=== Requirement ===
From the first entry to the last, copy each one exactly.

=== Extracted material ===

· · ·

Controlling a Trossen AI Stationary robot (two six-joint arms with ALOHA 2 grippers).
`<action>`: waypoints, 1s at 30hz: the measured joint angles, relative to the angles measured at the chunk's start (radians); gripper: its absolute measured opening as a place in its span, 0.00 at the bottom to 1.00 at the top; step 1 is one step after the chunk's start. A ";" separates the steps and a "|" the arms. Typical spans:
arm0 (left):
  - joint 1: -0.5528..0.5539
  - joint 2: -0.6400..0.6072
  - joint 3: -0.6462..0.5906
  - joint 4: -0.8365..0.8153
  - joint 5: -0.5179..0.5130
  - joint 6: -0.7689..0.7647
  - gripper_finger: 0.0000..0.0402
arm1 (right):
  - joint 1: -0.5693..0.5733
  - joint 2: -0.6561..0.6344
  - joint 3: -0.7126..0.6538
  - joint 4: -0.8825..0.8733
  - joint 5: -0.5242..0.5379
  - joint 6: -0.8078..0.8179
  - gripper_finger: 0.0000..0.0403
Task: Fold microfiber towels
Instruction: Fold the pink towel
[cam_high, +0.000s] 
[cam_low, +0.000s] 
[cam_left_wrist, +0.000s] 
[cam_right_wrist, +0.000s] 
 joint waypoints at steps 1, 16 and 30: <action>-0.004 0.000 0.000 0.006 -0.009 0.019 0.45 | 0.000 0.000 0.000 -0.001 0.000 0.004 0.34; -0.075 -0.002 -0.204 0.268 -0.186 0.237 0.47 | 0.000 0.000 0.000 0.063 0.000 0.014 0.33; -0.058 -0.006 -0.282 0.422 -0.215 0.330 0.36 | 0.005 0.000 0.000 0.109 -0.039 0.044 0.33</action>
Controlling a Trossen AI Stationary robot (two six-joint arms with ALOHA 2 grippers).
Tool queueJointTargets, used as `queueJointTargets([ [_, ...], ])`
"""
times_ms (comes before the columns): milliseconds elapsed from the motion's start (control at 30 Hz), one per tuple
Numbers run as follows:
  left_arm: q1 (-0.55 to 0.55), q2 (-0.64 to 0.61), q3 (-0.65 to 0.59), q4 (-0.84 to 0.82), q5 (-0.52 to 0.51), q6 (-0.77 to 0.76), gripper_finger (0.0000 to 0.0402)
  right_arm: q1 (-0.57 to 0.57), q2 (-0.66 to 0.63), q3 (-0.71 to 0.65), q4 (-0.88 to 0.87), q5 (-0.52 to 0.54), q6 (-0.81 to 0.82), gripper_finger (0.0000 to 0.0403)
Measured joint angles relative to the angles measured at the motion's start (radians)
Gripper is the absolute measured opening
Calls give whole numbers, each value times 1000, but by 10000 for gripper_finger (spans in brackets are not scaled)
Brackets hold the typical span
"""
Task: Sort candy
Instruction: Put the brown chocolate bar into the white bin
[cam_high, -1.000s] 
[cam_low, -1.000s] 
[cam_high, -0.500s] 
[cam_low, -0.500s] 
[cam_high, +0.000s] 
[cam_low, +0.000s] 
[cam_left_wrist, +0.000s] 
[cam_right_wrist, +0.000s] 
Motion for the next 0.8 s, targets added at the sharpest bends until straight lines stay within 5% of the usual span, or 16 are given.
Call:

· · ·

=== Result of this exercise ===
Controlling a Trossen AI Stationary robot (two six-joint arms with ALOHA 2 grippers).
`<action>`: waypoints, 1s at 30hz: the measured joint angles, relative to the angles measured at the chunk's start (radians); gripper: its absolute measured opening as a place in its span, 0.00 at the bottom to 1.00 at the top; step 1 is one step after the chunk's start. A ";" separates the steps and a "|" the arms. Typical spans:
arm0 (left):
  - joint 1: -0.5528..0.5539
  - joint 2: -0.6400..0.6072
  - joint 3: -0.6462..0.5906
  - joint 4: -0.8365..0.8153
  - joint 5: -0.5179..0.5130
  - joint 6: -0.7689..0.7647
  - gripper_finger: 0.0000..0.0402
arm1 (right):
  - joint 1: -0.5693..0.5733
  - joint 2: -0.6561..0.6344
  - joint 3: -0.7126..0.6538
  - joint 4: -0.8825..0.8733
  - joint 5: -0.5242..0.5379
  - joint 6: -0.8078..0.8179
  - gripper_finger: 0.0000..0.0403
Task: Fold microfiber towels
Instruction: Fold the pink towel
[cam_high, +0.000s] 
[cam_low, +0.000s] 
[cam_left_wrist, +0.000s] 
[cam_right_wrist, +0.000s] 
 joint waypoints at steps 1, 16 and 30: <action>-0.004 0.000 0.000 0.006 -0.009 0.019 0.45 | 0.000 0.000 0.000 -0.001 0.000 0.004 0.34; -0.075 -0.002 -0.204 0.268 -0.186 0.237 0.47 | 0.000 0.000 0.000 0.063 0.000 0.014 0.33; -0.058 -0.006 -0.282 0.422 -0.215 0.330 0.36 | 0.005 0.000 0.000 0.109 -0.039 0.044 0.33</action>
Controlling a Trossen AI Stationary robot (two six-joint arms with ALOHA 2 grippers).
Tool queueJointTargets, used as `queueJointTargets([ [_, ...], ])`
"""
times_ms (comes before the columns): milliseconds elapsed from the motion's start (control at 30 Hz), one per tuple
Numbers run as follows:
  left_arm: q1 (-0.55 to 0.55), q2 (-0.64 to 0.61), q3 (-0.65 to 0.59), q4 (-0.84 to 0.82), q5 (-0.52 to 0.51), q6 (-0.77 to 0.76), gripper_finger (0.0000 to 0.0402)
  right_arm: q1 (-0.57 to 0.57), q2 (-0.66 to 0.63), q3 (-0.71 to 0.65), q4 (-0.88 to 0.87), q5 (-0.52 to 0.54), q6 (-0.81 to 0.82), gripper_finger (0.0000 to 0.0403)
Measured joint angles relative to the angles measured at the motion's start (radians)
Gripper is the absolute measured opening
Calls give whole numbers, each value times 1000, but by 10000 for gripper_finger (spans in brackets are not scaled)
Brackets hold the typical span
"""
Task: Sort candy
Instruction: Put the brown chocolate bar into the white bin
[cam_high, -1.000s] 
[cam_low, -1.000s] 
[cam_high, -0.500s] 
[cam_low, -0.500s] 
[cam_high, +0.000s] 
[cam_low, +0.000s] 
[cam_left_wrist, +0.000s] 
[cam_right_wrist, +0.000s] 
Motion for the next 0.8 s, targets added at the sharpest bends until straight lines stay within 5% of the usual span, or 16 are given.
Call:

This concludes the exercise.